His argument that a civil union has the same benefits, without the title, is a modern version of the Jim Crow laws, being separate but equal. Since he grew up in that era, it is hard for me to understand how he can not see the link.

As to his views on the evolution of mankind: Evolution does not stop; we continue to grow and change in new ways. That is how our ancestors evolved from our great ape cousins, to develop a society more tolerant of people's beliefs and ways of living.

If I was sterile, with no potential to have children, I know my grandfather would want me to adopt, as he knows that being a good father is a life-long goal of mine. I do not comprehend how he could not allow gay couples to do so, too.

This issue does not change the way I love my Grandfather, or the way he loves me.

PATRICK M. SCHNEIDER
Southwest Portland
Schneider is 24. His grandfather is 75.  

 As the same paper's editorial put it a few days ago, "It's time to emancipate our state from the onerous Measure 36."
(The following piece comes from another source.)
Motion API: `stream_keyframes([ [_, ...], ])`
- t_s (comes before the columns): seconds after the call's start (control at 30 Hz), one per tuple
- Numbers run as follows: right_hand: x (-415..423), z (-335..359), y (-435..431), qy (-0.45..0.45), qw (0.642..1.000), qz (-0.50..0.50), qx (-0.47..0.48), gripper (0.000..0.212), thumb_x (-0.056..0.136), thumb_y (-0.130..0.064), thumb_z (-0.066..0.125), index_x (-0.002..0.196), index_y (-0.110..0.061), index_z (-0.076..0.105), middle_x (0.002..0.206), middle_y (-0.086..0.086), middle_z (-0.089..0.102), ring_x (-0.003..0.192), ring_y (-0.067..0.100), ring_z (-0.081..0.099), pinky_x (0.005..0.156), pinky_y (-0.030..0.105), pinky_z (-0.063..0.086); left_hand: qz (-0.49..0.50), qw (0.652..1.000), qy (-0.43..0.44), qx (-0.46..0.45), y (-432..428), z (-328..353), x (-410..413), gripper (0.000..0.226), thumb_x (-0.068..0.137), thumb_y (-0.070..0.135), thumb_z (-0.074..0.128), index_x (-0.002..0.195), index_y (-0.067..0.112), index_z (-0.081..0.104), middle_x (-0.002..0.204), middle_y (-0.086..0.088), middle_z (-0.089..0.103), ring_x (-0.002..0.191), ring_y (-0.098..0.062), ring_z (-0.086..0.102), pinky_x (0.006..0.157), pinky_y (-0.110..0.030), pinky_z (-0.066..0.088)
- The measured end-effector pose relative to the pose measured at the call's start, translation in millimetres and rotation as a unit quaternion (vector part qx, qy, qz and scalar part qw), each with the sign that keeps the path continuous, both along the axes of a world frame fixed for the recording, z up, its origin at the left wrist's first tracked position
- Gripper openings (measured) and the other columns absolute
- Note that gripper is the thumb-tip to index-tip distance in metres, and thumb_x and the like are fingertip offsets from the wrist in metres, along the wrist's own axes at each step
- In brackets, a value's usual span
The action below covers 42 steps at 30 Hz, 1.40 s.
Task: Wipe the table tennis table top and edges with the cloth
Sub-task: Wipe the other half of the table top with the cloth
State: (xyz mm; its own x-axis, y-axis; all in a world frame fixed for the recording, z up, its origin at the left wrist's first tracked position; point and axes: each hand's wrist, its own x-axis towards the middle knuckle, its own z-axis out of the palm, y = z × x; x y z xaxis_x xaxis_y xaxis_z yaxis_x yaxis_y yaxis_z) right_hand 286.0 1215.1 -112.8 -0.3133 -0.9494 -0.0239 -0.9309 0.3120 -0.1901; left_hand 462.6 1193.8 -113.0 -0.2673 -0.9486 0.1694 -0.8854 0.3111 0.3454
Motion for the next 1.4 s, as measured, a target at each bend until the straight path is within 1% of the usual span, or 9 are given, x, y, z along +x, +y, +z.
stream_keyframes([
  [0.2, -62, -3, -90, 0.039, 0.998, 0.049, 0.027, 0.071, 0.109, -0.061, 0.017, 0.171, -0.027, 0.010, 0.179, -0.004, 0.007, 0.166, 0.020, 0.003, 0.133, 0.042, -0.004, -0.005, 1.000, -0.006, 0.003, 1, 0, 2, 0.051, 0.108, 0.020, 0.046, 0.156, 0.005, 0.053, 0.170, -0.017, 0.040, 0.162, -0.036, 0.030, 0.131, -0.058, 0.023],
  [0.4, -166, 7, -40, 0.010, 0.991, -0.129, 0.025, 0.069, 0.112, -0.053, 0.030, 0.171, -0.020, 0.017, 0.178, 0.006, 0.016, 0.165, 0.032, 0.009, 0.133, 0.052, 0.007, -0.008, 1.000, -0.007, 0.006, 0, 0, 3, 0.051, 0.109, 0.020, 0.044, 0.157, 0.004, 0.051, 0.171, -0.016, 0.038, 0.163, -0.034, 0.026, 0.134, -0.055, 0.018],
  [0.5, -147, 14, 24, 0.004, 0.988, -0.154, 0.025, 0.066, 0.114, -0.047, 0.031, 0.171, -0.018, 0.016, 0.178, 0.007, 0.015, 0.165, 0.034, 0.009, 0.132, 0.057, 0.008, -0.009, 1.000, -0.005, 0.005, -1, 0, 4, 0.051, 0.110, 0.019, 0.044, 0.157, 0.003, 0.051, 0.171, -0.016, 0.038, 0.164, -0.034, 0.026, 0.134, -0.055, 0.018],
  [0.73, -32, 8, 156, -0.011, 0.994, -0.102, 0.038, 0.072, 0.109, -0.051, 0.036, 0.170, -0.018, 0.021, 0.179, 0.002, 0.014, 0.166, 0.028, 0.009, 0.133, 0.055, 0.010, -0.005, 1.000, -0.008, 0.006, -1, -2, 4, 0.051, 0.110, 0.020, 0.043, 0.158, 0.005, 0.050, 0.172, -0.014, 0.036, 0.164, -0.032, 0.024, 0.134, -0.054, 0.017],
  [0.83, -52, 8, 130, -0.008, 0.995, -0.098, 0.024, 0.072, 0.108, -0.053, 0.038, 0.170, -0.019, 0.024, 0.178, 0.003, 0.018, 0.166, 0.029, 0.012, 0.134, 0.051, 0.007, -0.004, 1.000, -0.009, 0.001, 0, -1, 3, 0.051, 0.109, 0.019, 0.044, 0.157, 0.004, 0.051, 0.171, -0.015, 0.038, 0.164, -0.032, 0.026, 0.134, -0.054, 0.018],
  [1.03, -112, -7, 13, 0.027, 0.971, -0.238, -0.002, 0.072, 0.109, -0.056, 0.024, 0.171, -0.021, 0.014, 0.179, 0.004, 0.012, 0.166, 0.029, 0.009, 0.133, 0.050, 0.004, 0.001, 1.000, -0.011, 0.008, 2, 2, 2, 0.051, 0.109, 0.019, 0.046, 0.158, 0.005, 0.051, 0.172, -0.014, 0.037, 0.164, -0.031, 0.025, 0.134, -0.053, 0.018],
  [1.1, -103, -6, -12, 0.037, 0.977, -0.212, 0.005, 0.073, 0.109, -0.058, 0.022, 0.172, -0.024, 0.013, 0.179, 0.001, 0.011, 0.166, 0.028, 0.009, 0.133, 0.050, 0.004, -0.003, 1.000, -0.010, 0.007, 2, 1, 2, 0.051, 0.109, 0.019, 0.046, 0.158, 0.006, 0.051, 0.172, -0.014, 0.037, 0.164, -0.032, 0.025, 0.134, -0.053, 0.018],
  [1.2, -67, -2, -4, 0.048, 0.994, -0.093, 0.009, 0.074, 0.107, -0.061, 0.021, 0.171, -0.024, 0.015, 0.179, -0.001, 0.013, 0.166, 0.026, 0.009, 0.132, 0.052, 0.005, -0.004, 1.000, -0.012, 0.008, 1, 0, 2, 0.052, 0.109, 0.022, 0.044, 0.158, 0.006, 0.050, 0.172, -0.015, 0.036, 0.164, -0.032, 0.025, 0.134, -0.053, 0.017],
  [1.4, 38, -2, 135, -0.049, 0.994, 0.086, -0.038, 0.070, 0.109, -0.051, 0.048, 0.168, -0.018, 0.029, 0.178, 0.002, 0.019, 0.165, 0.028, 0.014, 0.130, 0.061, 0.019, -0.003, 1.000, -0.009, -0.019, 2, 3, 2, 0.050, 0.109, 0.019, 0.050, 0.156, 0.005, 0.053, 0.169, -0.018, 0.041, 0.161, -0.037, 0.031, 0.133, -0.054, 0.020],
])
But, of course, undoing it won't be easy, though not impossible--requires amending the state's constitution.  Oregon is one of the 29 states in a similar situation:

legislators are bound not by today's constituents but by yesterday's voters. Many of those voters aren't even around anymore. The strongest support for banning gay marriage, nationally and in nearly every state that has faced a referendum, has come from old people. In Arizona, California, Oregon, and Wisconsin, voters below the age of 30 opposed ballot measures to ban gay marriage but were outvoted by their elders. In Michigan, Ohio, and Virginia, young voters split almost evenly. Today, you can see the same pattern in Ohio, Oregon, South Dakota, and other state and national polls. Gay marriage is becoming a majority position in part because people are changing their minds, and in part because a generation that's OK with homosexuality is replacing a generation that wasn't.
The question now is whether the new majority will get its way. To undo the constitutional amendments of the past decade, supporters of gay marriage will have to pass ballot measures in those states. In Nevada, they'll have to do it twice. Passing ballot measures is hard. People tend to vote against them out of suspicion and fear, particularly when you're messing with the constitution.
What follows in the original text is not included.